• **Information provided**:
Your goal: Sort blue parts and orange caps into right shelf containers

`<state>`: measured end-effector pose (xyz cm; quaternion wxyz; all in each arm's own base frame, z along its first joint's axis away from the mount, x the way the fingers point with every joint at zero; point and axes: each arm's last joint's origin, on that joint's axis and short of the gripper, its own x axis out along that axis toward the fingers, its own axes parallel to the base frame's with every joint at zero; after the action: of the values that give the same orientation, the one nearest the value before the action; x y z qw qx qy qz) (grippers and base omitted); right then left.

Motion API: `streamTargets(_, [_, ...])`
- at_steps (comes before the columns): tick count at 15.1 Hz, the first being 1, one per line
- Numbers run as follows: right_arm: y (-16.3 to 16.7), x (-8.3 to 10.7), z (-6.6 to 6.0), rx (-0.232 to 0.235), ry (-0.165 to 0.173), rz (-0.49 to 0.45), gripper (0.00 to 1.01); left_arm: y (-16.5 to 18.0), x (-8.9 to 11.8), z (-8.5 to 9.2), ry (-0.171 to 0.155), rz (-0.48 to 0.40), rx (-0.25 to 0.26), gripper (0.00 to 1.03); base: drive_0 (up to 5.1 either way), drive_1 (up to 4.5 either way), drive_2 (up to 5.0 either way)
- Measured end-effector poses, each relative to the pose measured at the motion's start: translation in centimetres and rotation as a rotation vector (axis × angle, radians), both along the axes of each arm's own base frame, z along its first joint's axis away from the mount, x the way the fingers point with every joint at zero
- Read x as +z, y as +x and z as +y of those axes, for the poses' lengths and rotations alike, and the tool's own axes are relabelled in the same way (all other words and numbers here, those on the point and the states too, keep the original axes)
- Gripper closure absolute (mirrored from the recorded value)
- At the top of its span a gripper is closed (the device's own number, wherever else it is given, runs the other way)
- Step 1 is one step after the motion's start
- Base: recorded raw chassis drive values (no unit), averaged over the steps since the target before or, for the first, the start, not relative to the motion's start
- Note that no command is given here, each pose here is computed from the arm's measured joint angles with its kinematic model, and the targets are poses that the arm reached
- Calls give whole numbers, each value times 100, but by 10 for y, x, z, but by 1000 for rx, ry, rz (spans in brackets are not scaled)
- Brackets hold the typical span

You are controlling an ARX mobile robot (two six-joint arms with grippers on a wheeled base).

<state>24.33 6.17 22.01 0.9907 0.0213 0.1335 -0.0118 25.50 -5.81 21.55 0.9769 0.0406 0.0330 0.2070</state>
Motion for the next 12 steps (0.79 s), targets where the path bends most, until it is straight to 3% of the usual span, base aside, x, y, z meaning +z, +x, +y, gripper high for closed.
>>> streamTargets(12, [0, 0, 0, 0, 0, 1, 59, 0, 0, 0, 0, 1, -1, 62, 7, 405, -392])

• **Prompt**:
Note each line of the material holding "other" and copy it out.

• **Problem solution**:
- Read x as +z, y as +x and z as +y of those axes, for the poses' lengths and rotations alike, and the tool's own axes are relabelled in the same way (all other words and numbers here, those on the point and the states too, keep the original axes)
- At the top of its span a gripper is closed (the device's own number, wherever else it is given, runs the other way)

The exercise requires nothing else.